Entries taken from a collection
•••
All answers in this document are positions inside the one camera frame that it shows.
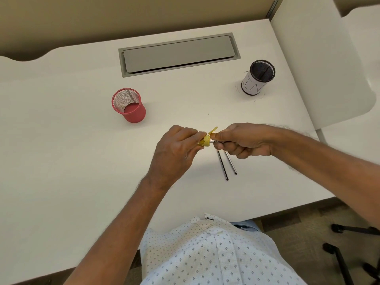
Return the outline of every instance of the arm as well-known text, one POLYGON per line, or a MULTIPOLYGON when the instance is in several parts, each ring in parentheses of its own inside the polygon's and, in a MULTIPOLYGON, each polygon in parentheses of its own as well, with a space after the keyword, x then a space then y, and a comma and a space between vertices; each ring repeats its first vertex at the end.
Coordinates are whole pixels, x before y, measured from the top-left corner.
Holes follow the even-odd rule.
POLYGON ((203 148, 197 143, 205 135, 175 125, 161 138, 147 175, 65 285, 123 284, 154 212, 203 148))
POLYGON ((291 130, 263 124, 232 124, 211 138, 231 155, 273 155, 317 182, 380 227, 380 166, 335 150, 291 130))

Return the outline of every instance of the forearm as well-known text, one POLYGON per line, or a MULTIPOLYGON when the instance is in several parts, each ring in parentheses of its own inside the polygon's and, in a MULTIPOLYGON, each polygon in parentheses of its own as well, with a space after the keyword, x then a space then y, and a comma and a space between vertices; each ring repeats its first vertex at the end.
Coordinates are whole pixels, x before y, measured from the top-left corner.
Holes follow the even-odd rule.
POLYGON ((123 284, 145 230, 166 192, 149 177, 143 178, 65 285, 123 284))
POLYGON ((271 154, 380 226, 380 166, 286 129, 277 131, 271 154))

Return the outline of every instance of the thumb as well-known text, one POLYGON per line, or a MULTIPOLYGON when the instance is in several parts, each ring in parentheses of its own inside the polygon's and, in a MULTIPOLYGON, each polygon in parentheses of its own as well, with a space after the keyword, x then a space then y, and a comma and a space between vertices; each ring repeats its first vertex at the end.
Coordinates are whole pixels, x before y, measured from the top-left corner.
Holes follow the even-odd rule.
POLYGON ((231 130, 221 131, 219 133, 211 133, 210 138, 216 141, 221 141, 221 142, 234 141, 231 130))
POLYGON ((198 153, 198 151, 204 149, 204 147, 202 146, 195 146, 193 149, 191 149, 188 153, 187 153, 187 159, 190 160, 191 162, 193 162, 193 159, 195 157, 195 155, 198 153))

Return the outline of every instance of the floor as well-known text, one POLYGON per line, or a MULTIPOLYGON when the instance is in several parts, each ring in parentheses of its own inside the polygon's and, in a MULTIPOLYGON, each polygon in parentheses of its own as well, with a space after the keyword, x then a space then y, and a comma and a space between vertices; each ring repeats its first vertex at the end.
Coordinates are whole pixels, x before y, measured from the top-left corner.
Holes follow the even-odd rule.
MULTIPOLYGON (((277 244, 283 258, 309 285, 344 284, 334 255, 322 250, 328 242, 340 248, 355 284, 371 284, 373 279, 361 268, 363 262, 374 266, 380 256, 380 237, 354 232, 333 233, 330 224, 368 227, 337 198, 308 204, 254 219, 277 244)), ((73 269, 68 269, 18 285, 61 285, 73 269)), ((136 254, 125 285, 141 282, 140 255, 136 254)))

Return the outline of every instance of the white patterned shirt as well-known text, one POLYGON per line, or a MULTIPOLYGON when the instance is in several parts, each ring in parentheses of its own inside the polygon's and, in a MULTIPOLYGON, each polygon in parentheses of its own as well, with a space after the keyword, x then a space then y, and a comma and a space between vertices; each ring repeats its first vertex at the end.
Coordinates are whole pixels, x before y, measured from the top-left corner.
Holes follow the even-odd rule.
POLYGON ((142 284, 306 284, 266 234, 238 229, 210 214, 205 217, 166 234, 145 232, 142 284))

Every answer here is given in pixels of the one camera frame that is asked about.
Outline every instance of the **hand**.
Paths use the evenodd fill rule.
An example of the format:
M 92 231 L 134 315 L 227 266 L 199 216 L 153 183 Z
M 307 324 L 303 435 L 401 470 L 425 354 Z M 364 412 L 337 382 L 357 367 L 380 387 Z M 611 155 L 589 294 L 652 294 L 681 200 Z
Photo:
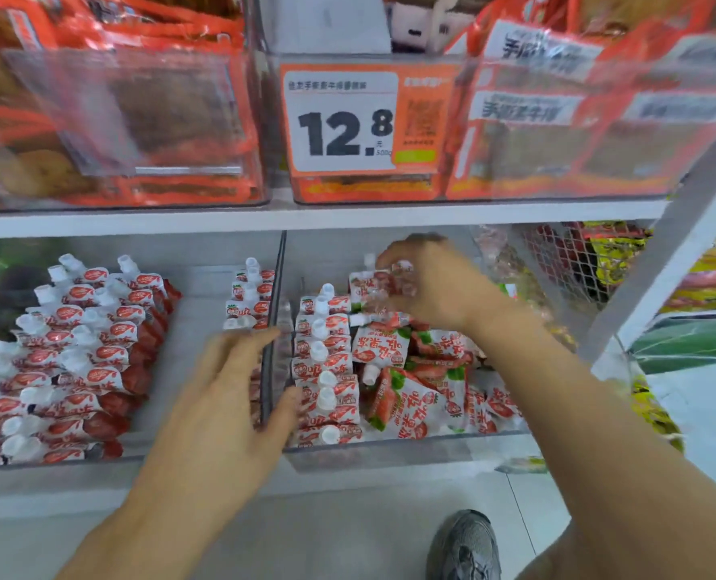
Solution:
M 390 268 L 398 261 L 409 261 L 414 266 L 417 290 L 413 297 L 391 297 L 388 307 L 405 311 L 433 327 L 472 336 L 474 325 L 514 305 L 442 236 L 412 234 L 393 242 L 379 255 L 376 267 Z
M 277 328 L 212 338 L 184 386 L 127 500 L 145 517 L 185 518 L 217 534 L 256 494 L 275 468 L 301 406 L 289 387 L 256 433 L 250 420 L 249 379 Z

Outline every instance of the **tile grout line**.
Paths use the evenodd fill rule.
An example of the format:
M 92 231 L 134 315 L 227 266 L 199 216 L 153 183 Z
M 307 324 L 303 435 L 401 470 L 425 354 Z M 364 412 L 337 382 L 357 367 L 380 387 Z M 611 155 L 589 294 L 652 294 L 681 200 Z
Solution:
M 517 509 L 519 510 L 519 516 L 522 517 L 522 525 L 524 525 L 524 531 L 527 533 L 527 539 L 529 539 L 529 545 L 533 548 L 533 553 L 535 555 L 538 555 L 538 552 L 535 550 L 535 545 L 533 544 L 533 538 L 529 534 L 529 529 L 527 529 L 527 521 L 524 520 L 524 513 L 522 513 L 522 507 L 519 506 L 519 500 L 517 498 L 517 494 L 514 492 L 513 485 L 511 484 L 511 477 L 506 474 L 506 479 L 508 480 L 508 486 L 511 488 L 511 494 L 513 495 L 513 500 L 517 504 Z

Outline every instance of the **person's right hand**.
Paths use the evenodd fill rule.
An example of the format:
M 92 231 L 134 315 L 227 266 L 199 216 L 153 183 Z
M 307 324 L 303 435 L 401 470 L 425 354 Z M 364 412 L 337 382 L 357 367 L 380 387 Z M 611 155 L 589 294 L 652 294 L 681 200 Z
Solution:
M 398 261 L 409 261 L 414 266 L 416 292 L 413 297 L 391 297 L 388 307 L 435 328 L 469 336 L 472 326 L 514 305 L 510 297 L 442 236 L 412 234 L 393 242 L 377 257 L 376 267 L 390 268 Z

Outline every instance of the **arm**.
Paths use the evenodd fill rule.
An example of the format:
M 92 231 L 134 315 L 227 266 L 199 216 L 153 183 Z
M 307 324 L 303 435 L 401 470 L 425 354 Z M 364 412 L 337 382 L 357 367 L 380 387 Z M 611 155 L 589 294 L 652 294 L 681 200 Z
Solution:
M 124 504 L 82 541 L 56 580 L 183 580 L 256 493 L 296 428 L 286 390 L 266 430 L 250 423 L 248 384 L 279 332 L 223 333 L 208 344 Z
M 465 333 L 506 381 L 573 518 L 577 560 L 598 578 L 716 578 L 716 484 L 445 241 L 394 243 L 377 264 L 399 260 L 417 293 L 391 305 Z

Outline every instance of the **price number 12.8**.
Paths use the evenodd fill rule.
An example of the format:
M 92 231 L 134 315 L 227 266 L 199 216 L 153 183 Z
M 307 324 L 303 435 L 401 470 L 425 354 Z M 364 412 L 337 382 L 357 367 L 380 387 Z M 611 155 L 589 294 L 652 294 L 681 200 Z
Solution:
M 377 110 L 372 114 L 371 133 L 377 137 L 390 136 L 392 134 L 392 112 L 390 110 Z M 350 143 L 360 134 L 360 120 L 352 112 L 336 112 L 329 116 L 326 121 L 333 130 L 344 126 L 344 130 L 336 136 L 325 147 L 326 156 L 359 156 L 361 145 Z M 299 116 L 299 125 L 307 129 L 309 136 L 309 154 L 311 156 L 323 156 L 323 115 L 320 112 L 310 112 Z M 375 154 L 374 147 L 365 149 L 366 156 Z
•••
What the exercise asks =>
Print the data once more without any change, skipping each picture.

Output of the task =>
All answers in this document are positions inside the one camera frame that it shows.
Return the outline of every instance of the arm as well-known text, one POLYGON per line, or a MULTIPOLYGON when the instance is in several parts, each ring in parentheses of its own inside the polygon's and, in a MULTIPOLYGON, each polygon in parentheses of its own as well, with a space after the keyword, x then a space then y, and a comma and a space between vertices; each ring repeats its first vertex at the end.
Coordinates are whole pixels, x before y, measured from the top-left corner.
Holes follow the even-odd rule.
POLYGON ((203 148, 197 143, 205 135, 175 125, 161 138, 147 175, 65 285, 123 284, 154 212, 203 148))
POLYGON ((291 130, 263 124, 232 124, 211 138, 231 155, 273 155, 317 182, 380 227, 380 166, 335 150, 291 130))

Return the outline of every instance of the forearm as well-known text, one POLYGON per line, or a MULTIPOLYGON when the instance is in several parts, each ring in parentheses of its own inside the polygon's and, in a MULTIPOLYGON, each polygon in parentheses of its own as well, with a space after the keyword, x then a space then y, and a comma and a space between vertices; each ring repeats its first vertex at the end.
Coordinates are whole pixels, x before y, measured from the top-left corner.
Holes follow the even-odd rule.
POLYGON ((123 284, 145 230, 166 192, 149 177, 143 178, 65 285, 123 284))
POLYGON ((271 154, 380 226, 380 166, 286 129, 277 131, 271 154))

Return the outline of every instance of the thumb as well-known text, one POLYGON per line, or a MULTIPOLYGON when the instance is in several parts, each ring in parentheses of its own inside the polygon's and, in a MULTIPOLYGON, each polygon in parentheses of its own as well, with a space after the keyword, x then a space then y, and a comma and a space between vertices; each ring repeats its first vertex at the end.
Coordinates are whole pixels, x before y, measured from the top-left corner.
Holes follow the even-odd rule.
POLYGON ((231 130, 221 131, 219 133, 211 133, 210 138, 216 141, 221 141, 221 142, 234 141, 231 130))
POLYGON ((198 153, 198 151, 204 149, 204 147, 202 146, 195 146, 193 149, 191 149, 188 153, 187 153, 187 159, 190 160, 191 162, 193 162, 193 159, 195 157, 195 155, 198 153))

Return the outline of every instance of the floor as well-known text, one POLYGON per line, or a MULTIPOLYGON when the instance is in several parts, each ring in parentheses of its own inside the polygon's and, in a MULTIPOLYGON, each polygon in parentheses of its own as well, with a space after the keyword, x then a space then y, and a comma and a space between vertices; each ring repeats its first vertex at the end.
Coordinates are whole pixels, x before y, measured from the top-left corner.
Holes follow the even-odd rule.
MULTIPOLYGON (((277 244, 283 258, 309 285, 344 284, 334 255, 322 250, 328 242, 340 248, 355 284, 371 284, 373 279, 361 268, 363 262, 374 266, 380 256, 380 237, 354 232, 333 233, 330 224, 368 227, 337 198, 308 204, 254 219, 277 244)), ((73 269, 68 269, 18 285, 61 285, 73 269)), ((136 254, 125 285, 141 282, 140 255, 136 254)))

Return the outline of every instance of the white patterned shirt as well-known text, one POLYGON per line, or a MULTIPOLYGON when the instance is in several parts, each ring in parentheses of its own inside the polygon's and, in a MULTIPOLYGON, each polygon in parentheses of its own as well, with a space after the keyword, x then a space then y, and a comma and a space between vertices; each ring repeats its first vertex at the end.
Coordinates are whole pixels, x before y, measured from the top-left corner.
Holes follow the even-odd rule.
POLYGON ((142 284, 306 284, 266 234, 238 229, 210 214, 205 217, 166 234, 145 232, 142 284))

Every answer here is given in pixels of the one camera frame that is asked about.
Outline every instance of the **hand**.
Paths use the evenodd fill rule.
An example of the format:
M 92 231 L 134 315 L 227 266 L 199 216 L 153 183 Z
M 307 324 L 303 435 L 401 470 L 425 354 Z M 364 412 L 337 382 L 357 367 L 380 387 Z M 611 155 L 589 294 L 652 294 L 681 200 Z
Photo:
Solution:
M 390 268 L 398 261 L 409 261 L 414 266 L 417 290 L 413 297 L 391 297 L 388 307 L 405 311 L 433 327 L 472 336 L 474 325 L 514 305 L 442 236 L 412 234 L 393 242 L 379 255 L 376 267 Z
M 277 328 L 212 338 L 184 386 L 127 500 L 145 517 L 185 518 L 217 534 L 256 494 L 275 468 L 301 406 L 289 387 L 256 433 L 250 420 L 249 379 Z

Outline every instance of the **tile grout line**.
Paths use the evenodd fill rule.
An example of the format:
M 92 231 L 134 315 L 227 266 L 199 216 L 153 183 Z
M 307 324 L 303 435 L 401 470 L 425 354 Z M 364 412 L 337 382 L 357 367 L 380 387 Z M 611 155 L 589 294 L 652 294 L 681 200 Z
Solution:
M 517 509 L 519 510 L 519 516 L 522 517 L 522 525 L 524 525 L 524 531 L 527 533 L 527 539 L 529 539 L 529 545 L 533 548 L 533 553 L 535 555 L 538 555 L 538 552 L 535 550 L 535 545 L 533 544 L 533 538 L 529 534 L 529 529 L 527 529 L 527 521 L 524 520 L 524 513 L 522 513 L 522 507 L 519 506 L 519 500 L 517 498 L 517 494 L 514 492 L 513 485 L 511 484 L 511 477 L 506 474 L 506 479 L 508 480 L 508 486 L 511 488 L 511 494 L 513 495 L 513 500 L 517 504 Z

Outline every instance of the **person's right hand**.
Paths use the evenodd fill rule.
An example of the format:
M 92 231 L 134 315 L 227 266 L 199 216 L 153 183 Z
M 307 324 L 303 435 L 401 470 L 425 354 Z M 364 412 L 337 382 L 357 367 L 380 387 Z M 611 155 L 589 294 L 652 294 L 681 200 Z
Solution:
M 398 261 L 409 261 L 414 266 L 416 292 L 413 297 L 391 297 L 388 307 L 435 328 L 469 336 L 472 326 L 514 305 L 510 297 L 442 236 L 412 234 L 393 242 L 377 257 L 376 267 L 390 268 Z

Outline every instance of the **arm**.
Paths use the evenodd fill rule.
An example of the format:
M 92 231 L 134 315 L 227 266 L 199 216 L 153 183 Z
M 307 324 L 303 435 L 401 470 L 425 354 Z M 364 412 L 337 382 L 357 367 L 380 387 Z M 611 155 L 589 294 L 652 294 L 681 200 Z
Solution:
M 124 504 L 82 541 L 56 580 L 183 580 L 256 493 L 296 428 L 286 390 L 266 430 L 250 423 L 248 384 L 279 332 L 223 333 L 208 344 Z
M 465 333 L 506 381 L 573 518 L 577 560 L 598 578 L 716 578 L 716 484 L 445 241 L 394 243 L 377 264 L 399 260 L 417 293 L 391 305 Z

Outline every instance of the **price number 12.8**.
Paths use the evenodd fill rule.
An example of the format:
M 92 231 L 134 315 L 227 266 L 199 216 L 153 183 Z
M 307 324 L 303 435 L 401 470 L 425 354 Z M 364 412 L 337 382 L 357 367 L 380 387 Z M 611 155 L 589 294 L 652 294 L 681 200 Z
Solution:
M 377 110 L 372 114 L 371 133 L 377 137 L 390 136 L 392 134 L 392 112 L 390 110 Z M 350 143 L 360 134 L 360 120 L 352 112 L 336 112 L 329 116 L 326 121 L 333 130 L 344 126 L 344 130 L 336 136 L 325 147 L 326 156 L 359 156 L 361 145 Z M 299 116 L 299 125 L 307 129 L 309 136 L 309 154 L 311 156 L 323 156 L 323 115 L 320 112 L 310 112 Z M 375 154 L 374 147 L 365 149 L 366 156 Z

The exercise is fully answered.